BEGIN Input material

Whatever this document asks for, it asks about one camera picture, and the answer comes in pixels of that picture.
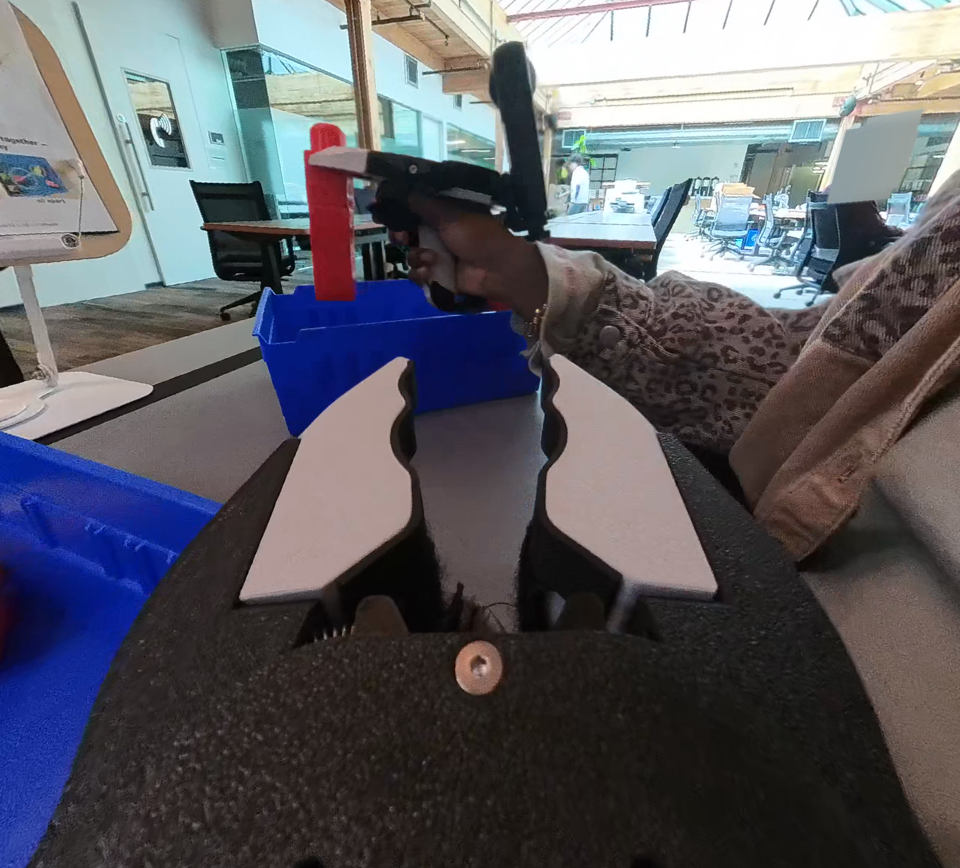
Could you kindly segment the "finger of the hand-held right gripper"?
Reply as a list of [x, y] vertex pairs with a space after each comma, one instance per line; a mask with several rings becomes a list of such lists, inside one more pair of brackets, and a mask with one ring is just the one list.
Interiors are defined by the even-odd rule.
[[368, 173], [369, 152], [364, 149], [334, 146], [306, 152], [306, 166], [351, 178], [371, 178]]

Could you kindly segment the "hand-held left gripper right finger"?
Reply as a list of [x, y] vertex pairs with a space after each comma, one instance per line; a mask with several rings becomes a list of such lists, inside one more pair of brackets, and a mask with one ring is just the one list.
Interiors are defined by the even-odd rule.
[[517, 570], [522, 631], [650, 626], [650, 600], [711, 604], [719, 584], [652, 424], [570, 359], [543, 364], [545, 461]]

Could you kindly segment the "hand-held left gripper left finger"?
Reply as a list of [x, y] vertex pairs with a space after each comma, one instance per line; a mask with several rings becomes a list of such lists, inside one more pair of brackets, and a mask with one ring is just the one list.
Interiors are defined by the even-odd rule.
[[306, 602], [320, 629], [352, 626], [370, 597], [390, 599], [407, 630], [447, 616], [416, 453], [414, 362], [397, 357], [299, 435], [238, 602]]

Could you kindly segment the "blue plastic bin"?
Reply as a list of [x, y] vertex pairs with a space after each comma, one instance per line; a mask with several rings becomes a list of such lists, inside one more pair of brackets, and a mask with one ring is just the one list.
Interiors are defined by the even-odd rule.
[[1, 562], [20, 590], [1, 664], [2, 866], [30, 862], [124, 637], [220, 508], [2, 434]]
[[268, 290], [253, 335], [291, 435], [398, 357], [414, 364], [419, 414], [533, 394], [540, 384], [510, 313], [442, 312], [409, 281], [359, 282], [349, 301], [320, 301], [306, 285]]

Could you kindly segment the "person's right forearm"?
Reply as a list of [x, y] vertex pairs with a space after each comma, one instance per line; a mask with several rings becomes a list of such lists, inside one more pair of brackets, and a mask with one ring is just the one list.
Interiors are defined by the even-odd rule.
[[678, 272], [644, 283], [599, 254], [536, 245], [546, 301], [525, 356], [559, 354], [624, 397], [658, 431], [725, 456], [796, 362], [827, 302], [765, 308]]

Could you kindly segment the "person's right hand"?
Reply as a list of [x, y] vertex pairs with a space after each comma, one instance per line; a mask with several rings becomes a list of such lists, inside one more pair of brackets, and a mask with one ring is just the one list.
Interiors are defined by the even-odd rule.
[[456, 288], [540, 326], [549, 281], [540, 249], [515, 237], [488, 211], [421, 194], [408, 206], [456, 259]]

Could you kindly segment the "wooden desk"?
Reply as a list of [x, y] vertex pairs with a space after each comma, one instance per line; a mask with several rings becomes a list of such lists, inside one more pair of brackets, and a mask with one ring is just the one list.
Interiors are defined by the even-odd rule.
[[[310, 222], [307, 218], [288, 219], [277, 221], [249, 221], [239, 223], [207, 223], [201, 229], [211, 232], [222, 232], [232, 236], [254, 239], [257, 243], [262, 240], [297, 240], [310, 239]], [[359, 251], [363, 264], [363, 279], [366, 281], [382, 281], [386, 279], [385, 248], [389, 241], [388, 230], [379, 225], [369, 216], [353, 219], [354, 248]]]

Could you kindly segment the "long white table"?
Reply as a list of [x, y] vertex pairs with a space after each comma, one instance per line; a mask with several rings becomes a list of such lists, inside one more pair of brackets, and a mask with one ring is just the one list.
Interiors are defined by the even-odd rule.
[[549, 220], [546, 231], [551, 244], [568, 250], [652, 253], [657, 247], [651, 217], [645, 213], [581, 212]]

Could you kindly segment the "black mesh office chair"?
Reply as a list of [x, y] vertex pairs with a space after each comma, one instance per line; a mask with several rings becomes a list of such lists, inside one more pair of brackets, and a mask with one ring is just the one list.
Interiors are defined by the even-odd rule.
[[[191, 192], [202, 223], [206, 225], [246, 224], [270, 221], [271, 215], [260, 182], [219, 183], [190, 180]], [[294, 240], [266, 239], [231, 231], [203, 230], [215, 276], [222, 281], [257, 283], [253, 295], [237, 299], [219, 309], [222, 322], [229, 322], [232, 310], [250, 306], [257, 313], [263, 292], [282, 294], [282, 279], [297, 268]]]

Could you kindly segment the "white door with window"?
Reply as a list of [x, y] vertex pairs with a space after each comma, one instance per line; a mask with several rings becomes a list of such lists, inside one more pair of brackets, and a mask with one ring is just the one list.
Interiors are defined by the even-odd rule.
[[189, 187], [198, 157], [189, 146], [196, 120], [182, 47], [172, 35], [100, 17], [77, 1], [71, 9], [158, 279], [193, 280], [206, 257]]

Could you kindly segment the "row of office chairs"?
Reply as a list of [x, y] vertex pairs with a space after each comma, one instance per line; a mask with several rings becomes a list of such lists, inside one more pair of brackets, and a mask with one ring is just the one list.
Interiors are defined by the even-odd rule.
[[767, 308], [818, 306], [838, 291], [841, 269], [882, 252], [910, 218], [878, 202], [830, 203], [812, 191], [798, 206], [746, 186], [696, 196], [666, 238], [654, 276], [678, 273], [720, 285]]

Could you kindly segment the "white poster stand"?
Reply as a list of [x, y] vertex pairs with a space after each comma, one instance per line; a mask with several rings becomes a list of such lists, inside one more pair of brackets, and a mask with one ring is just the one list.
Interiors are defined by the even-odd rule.
[[2, 388], [1, 431], [37, 441], [148, 398], [150, 384], [88, 371], [59, 371], [29, 266], [13, 268], [35, 348], [33, 379]]

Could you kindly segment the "instruction poster on wooden board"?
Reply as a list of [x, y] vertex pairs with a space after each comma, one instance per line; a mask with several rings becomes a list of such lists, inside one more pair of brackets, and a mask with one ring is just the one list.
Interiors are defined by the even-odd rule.
[[1, 0], [1, 265], [123, 250], [133, 218], [52, 44]]

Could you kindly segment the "wooden support post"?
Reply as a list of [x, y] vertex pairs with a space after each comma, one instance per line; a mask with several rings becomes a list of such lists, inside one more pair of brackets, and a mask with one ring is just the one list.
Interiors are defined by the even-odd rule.
[[352, 69], [357, 143], [362, 149], [381, 147], [379, 102], [373, 48], [371, 0], [343, 0]]

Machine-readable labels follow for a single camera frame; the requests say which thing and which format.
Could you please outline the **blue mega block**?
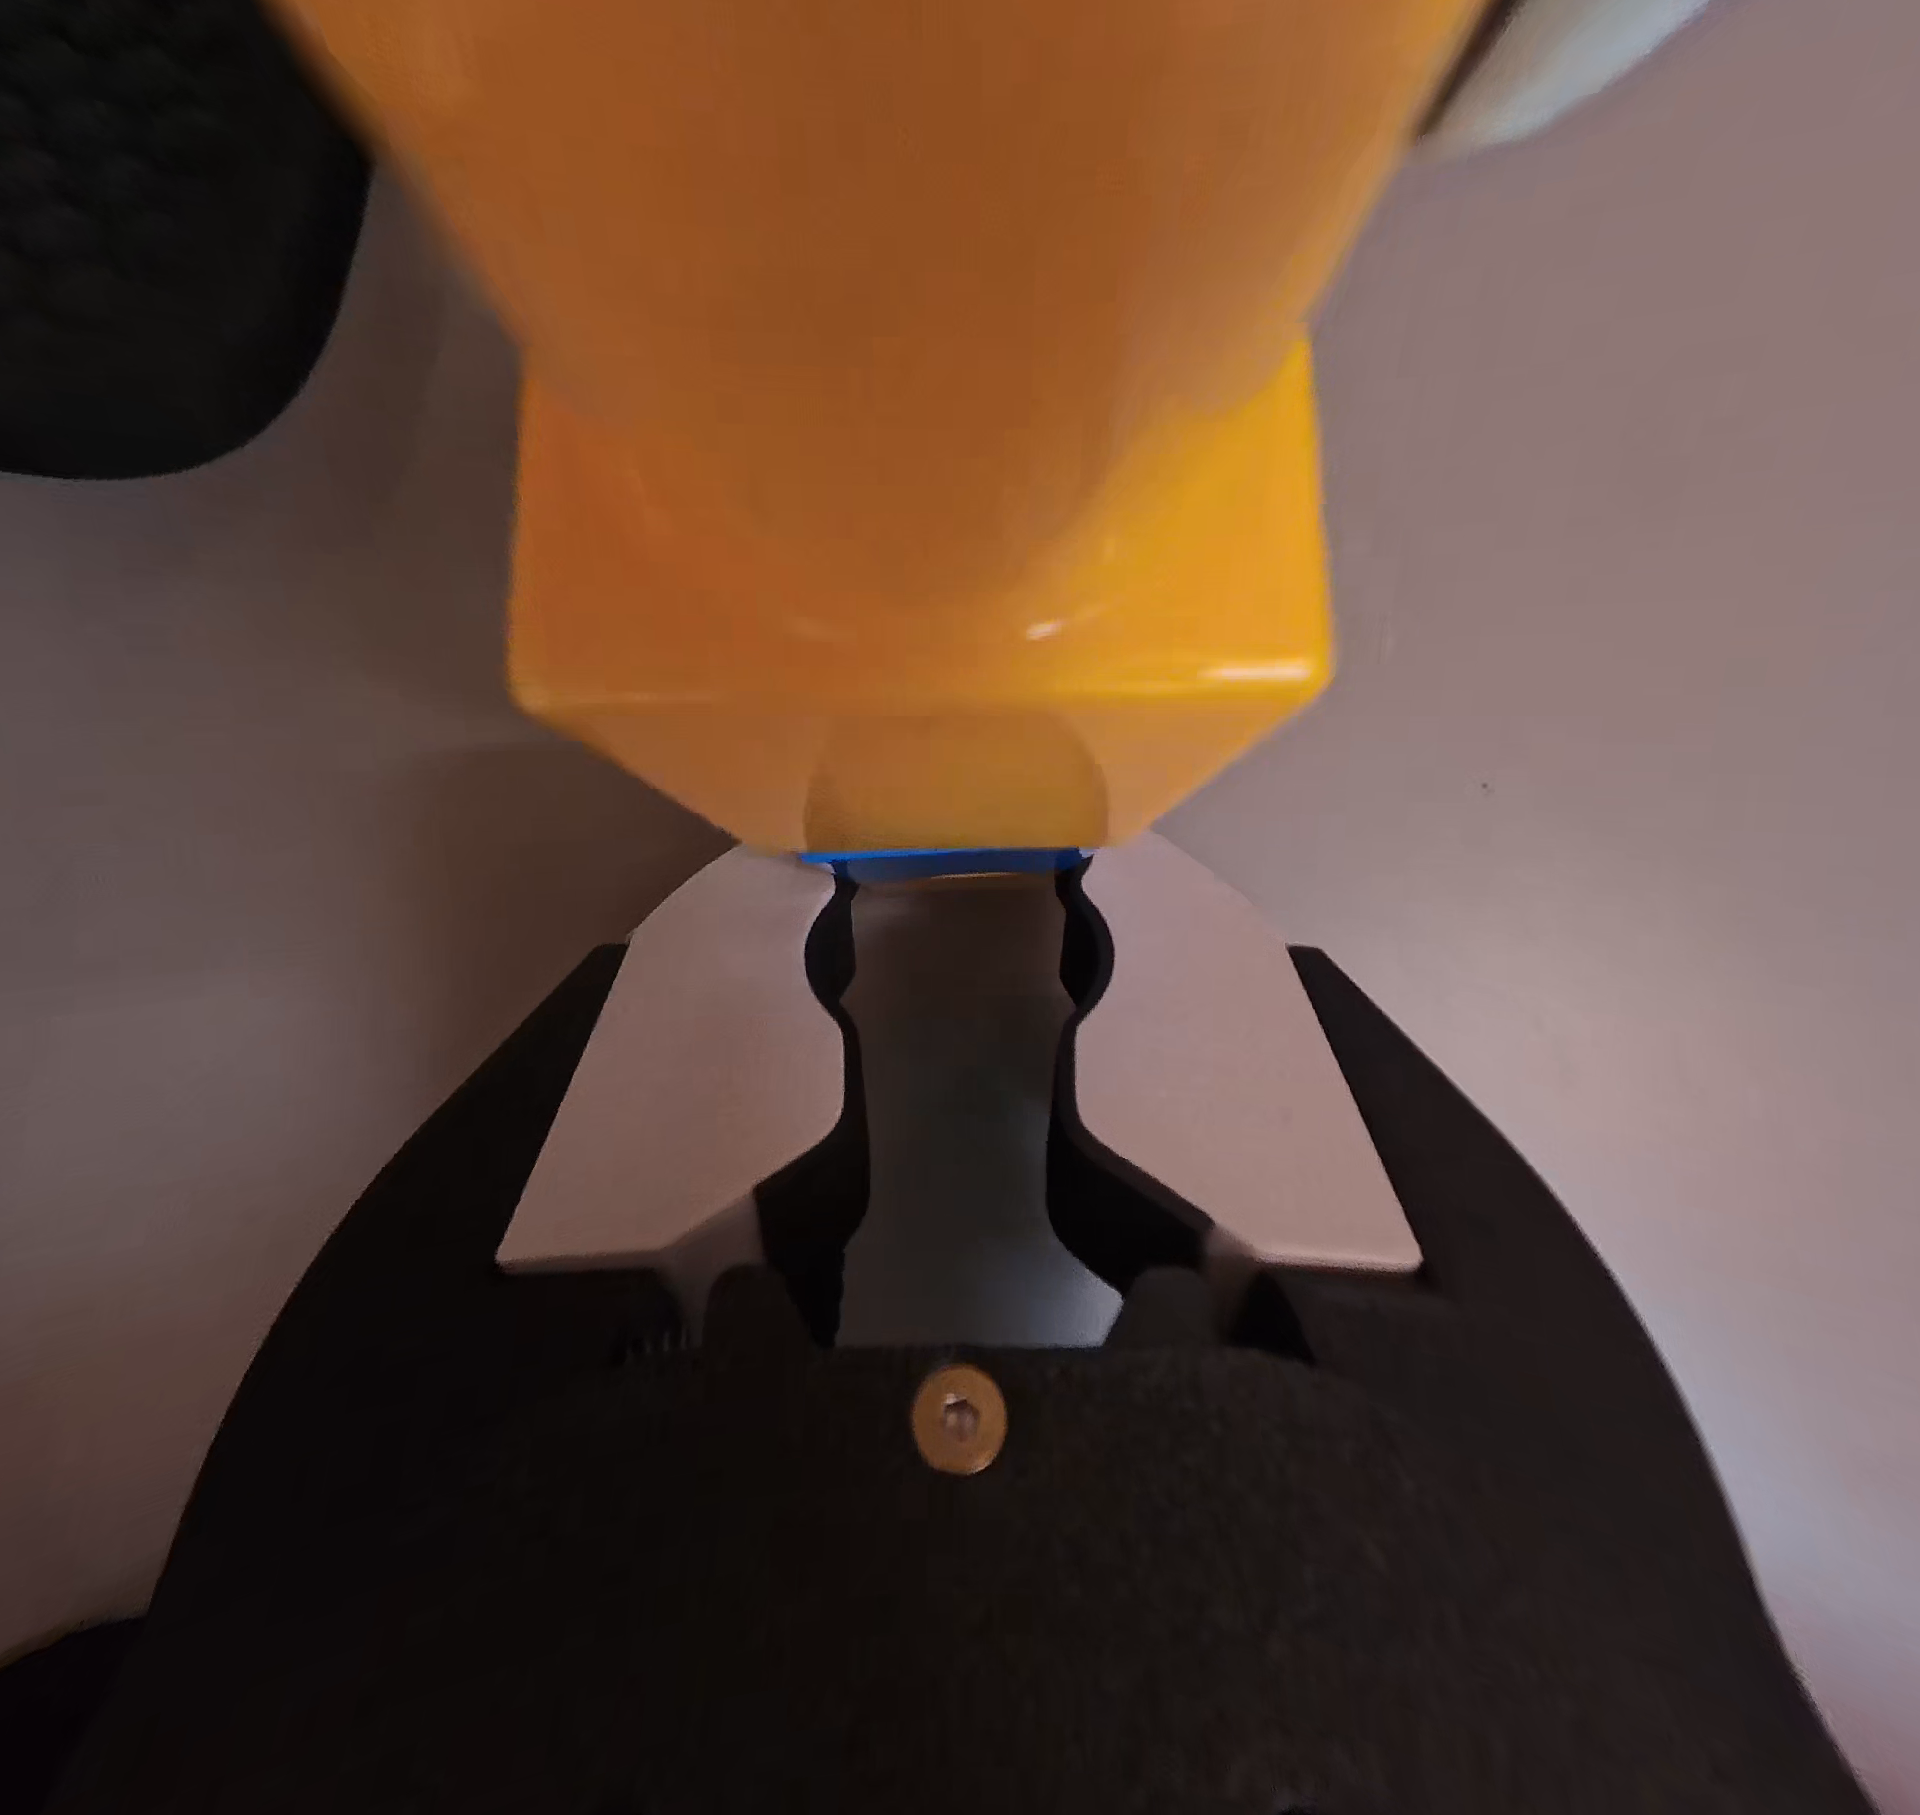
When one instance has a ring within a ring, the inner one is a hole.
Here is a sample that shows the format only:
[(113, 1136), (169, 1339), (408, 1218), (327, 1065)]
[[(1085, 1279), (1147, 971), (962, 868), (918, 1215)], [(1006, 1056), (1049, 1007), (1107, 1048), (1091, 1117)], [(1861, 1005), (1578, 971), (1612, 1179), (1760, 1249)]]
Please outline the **blue mega block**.
[(1089, 852), (1080, 846), (910, 846), (801, 852), (797, 862), (857, 887), (882, 887), (1059, 877), (1082, 868)]

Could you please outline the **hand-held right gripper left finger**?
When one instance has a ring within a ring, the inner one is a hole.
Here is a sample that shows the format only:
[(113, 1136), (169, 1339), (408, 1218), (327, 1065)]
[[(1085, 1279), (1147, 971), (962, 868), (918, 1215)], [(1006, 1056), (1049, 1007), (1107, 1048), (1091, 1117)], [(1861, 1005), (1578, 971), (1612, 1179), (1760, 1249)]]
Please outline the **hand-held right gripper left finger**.
[(834, 1339), (872, 1205), (852, 883), (733, 850), (629, 937), (497, 1243), (505, 1272), (645, 1269), (687, 1333), (733, 1267)]

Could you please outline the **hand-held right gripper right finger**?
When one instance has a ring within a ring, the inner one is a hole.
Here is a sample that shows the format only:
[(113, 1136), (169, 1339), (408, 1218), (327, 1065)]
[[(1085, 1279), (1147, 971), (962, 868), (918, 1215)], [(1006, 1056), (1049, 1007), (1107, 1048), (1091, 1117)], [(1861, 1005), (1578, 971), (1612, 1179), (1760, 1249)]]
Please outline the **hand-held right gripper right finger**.
[(1414, 1275), (1416, 1233), (1286, 939), (1162, 837), (1056, 877), (1047, 1211), (1098, 1279)]

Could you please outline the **orange mega block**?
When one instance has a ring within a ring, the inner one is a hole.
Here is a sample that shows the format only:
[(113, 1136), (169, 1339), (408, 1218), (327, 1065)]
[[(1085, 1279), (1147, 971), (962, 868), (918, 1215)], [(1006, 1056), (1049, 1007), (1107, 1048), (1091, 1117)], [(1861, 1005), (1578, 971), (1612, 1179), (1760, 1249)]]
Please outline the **orange mega block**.
[(520, 346), (515, 703), (1104, 846), (1332, 679), (1311, 309), (1493, 0), (269, 0)]

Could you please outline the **black mesh pad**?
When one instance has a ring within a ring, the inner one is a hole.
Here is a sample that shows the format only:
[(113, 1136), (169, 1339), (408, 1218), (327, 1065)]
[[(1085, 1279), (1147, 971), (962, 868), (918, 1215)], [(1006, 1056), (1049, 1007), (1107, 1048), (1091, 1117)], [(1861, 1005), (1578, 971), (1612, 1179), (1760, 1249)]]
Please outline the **black mesh pad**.
[(153, 481), (263, 434), (366, 196), (263, 0), (2, 0), (2, 470)]

END Input material

**Exercise details**
Write down how many lines in the data contain "poster". Add nothing else.

**Answer section**
2